It’s your crap. Own it.

I was raised on a dairy farm. I grew up eating meat, including some of the cows that had grown up from calves I’d raised. Once a year or so, my dad culled an animal from the herd and took it for slaughter, and that was where the beef we ate came from. Happily, my father never took to slaughter any of the animals we’d given names to, but I know some of them eventually ended up on a plate, whether it was ours or not, because that’s what happens to dairy cattle that fail to produce adequate milk, and there’s very little difference between a fat holstein and a fat angus when it comes to buying an animal you’re going to turn to steak. My dad had also worked for a year or two as a meat inspector for the USDA when I was a kid, so I’ve seen the insides of more than a few slaughterhouses. Sometimes when I played hooky from school, Dad would take me on his rounds, and I used to sit on milk cans and watch them skin the cows; I was fascinated by the process. So I grew up knowing where meat came from. I told myself the calves I was bottle feeding were future milk cows so they were safe, but when I grew up, I knew that wasn’t always true, and all cows meet the slaughterhouse eventually. Thankfully by then, my dad had sold off the dairy, because it would pain me to raise a baby calf that I knew would one day be steak.

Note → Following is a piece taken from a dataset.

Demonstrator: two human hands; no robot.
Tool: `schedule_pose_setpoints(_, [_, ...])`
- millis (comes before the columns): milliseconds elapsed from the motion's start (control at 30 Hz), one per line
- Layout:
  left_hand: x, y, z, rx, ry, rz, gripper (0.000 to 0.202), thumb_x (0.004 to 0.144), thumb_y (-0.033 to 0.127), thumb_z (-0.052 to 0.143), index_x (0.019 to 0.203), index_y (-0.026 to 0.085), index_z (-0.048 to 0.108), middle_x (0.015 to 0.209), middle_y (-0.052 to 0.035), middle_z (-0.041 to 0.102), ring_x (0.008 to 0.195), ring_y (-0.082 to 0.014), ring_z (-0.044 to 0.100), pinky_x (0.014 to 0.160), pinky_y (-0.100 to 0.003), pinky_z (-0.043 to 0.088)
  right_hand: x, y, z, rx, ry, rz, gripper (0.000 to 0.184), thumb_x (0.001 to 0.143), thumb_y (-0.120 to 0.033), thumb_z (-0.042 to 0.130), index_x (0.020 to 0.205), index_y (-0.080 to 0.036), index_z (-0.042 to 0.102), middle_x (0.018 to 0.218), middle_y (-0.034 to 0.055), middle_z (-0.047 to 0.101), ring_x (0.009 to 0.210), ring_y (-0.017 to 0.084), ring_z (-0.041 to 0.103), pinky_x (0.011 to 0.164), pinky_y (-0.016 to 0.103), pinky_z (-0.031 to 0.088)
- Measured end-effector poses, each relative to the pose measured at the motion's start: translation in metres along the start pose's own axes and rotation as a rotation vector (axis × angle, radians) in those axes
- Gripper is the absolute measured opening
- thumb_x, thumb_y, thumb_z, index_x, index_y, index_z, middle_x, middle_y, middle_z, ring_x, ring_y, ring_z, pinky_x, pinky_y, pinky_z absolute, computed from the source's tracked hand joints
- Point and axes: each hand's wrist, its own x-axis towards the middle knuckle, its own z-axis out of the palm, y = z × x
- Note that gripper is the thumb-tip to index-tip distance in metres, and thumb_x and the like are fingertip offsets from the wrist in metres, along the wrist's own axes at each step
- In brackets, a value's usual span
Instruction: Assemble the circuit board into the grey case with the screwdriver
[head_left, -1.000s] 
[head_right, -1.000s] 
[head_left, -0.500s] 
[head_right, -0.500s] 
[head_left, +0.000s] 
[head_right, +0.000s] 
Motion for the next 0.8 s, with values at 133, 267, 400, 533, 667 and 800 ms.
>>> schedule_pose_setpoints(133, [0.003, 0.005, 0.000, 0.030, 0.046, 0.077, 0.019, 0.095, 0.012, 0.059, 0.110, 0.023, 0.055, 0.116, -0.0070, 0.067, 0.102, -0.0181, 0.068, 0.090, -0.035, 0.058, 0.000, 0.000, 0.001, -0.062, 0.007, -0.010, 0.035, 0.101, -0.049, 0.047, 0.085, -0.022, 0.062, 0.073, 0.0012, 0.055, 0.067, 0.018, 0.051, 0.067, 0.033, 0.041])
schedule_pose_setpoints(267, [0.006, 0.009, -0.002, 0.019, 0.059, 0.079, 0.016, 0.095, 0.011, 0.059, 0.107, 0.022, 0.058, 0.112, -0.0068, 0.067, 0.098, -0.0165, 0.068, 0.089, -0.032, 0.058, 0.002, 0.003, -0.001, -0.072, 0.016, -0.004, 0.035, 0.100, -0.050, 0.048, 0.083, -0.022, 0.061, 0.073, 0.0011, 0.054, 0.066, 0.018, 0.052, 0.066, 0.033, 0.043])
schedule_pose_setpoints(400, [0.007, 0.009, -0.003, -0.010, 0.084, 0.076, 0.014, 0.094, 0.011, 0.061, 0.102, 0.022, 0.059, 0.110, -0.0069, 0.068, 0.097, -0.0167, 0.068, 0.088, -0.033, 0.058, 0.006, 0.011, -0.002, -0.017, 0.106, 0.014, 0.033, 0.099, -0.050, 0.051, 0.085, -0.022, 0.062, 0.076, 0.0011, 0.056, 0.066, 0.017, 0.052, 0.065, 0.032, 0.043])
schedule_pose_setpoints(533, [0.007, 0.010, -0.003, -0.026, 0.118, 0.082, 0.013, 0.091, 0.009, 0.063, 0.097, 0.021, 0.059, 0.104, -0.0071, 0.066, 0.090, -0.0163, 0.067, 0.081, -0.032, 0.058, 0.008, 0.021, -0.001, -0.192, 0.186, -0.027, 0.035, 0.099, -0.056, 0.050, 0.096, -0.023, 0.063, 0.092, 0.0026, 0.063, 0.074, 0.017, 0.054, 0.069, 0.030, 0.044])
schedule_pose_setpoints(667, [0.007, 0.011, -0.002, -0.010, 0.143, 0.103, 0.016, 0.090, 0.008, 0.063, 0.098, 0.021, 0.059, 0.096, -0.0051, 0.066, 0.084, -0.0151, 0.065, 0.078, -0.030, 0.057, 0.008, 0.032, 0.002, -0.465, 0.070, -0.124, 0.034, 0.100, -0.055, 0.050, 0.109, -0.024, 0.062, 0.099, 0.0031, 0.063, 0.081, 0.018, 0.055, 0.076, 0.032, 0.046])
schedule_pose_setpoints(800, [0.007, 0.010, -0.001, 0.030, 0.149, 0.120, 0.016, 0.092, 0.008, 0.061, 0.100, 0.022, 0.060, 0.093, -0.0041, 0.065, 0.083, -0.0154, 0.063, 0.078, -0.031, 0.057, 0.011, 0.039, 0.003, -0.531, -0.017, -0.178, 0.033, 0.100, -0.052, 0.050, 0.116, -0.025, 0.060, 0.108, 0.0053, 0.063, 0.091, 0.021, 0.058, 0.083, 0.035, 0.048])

But here’s the thing: it might not have mattered if I’d known it when I was a kid, anyway. Cows have their place in the food chain, and sadly for them, it’s beneath humans. So they end up as steak. That’s the way of it, and most people don’t bother to consider the ramifications of what it means for the cow, myself included. We want our burgers and steaks, so we go to the store, scoop up that cellophane-wrapped styrofoam tray of beef and toss it on the grill. No one loves steak more than I do, and for a lot of years, I ate meat with little thought to where it was coming from.

I was wrong.

A cow is a living being. It feels pain and fear. And all cows are not exactly alike, though I will grant you they’re mostly the same, and as a species, they’re not the sharpest tools in the shed. But they do have personalities, and they will follow you around like a dog if you spend enough time with them for them to bond to you. They can be taught “tricks.” Yet we view them as beneath us, here for our benefit, and we think that makes them unworthy of respect or dignity. And that’s simply not true.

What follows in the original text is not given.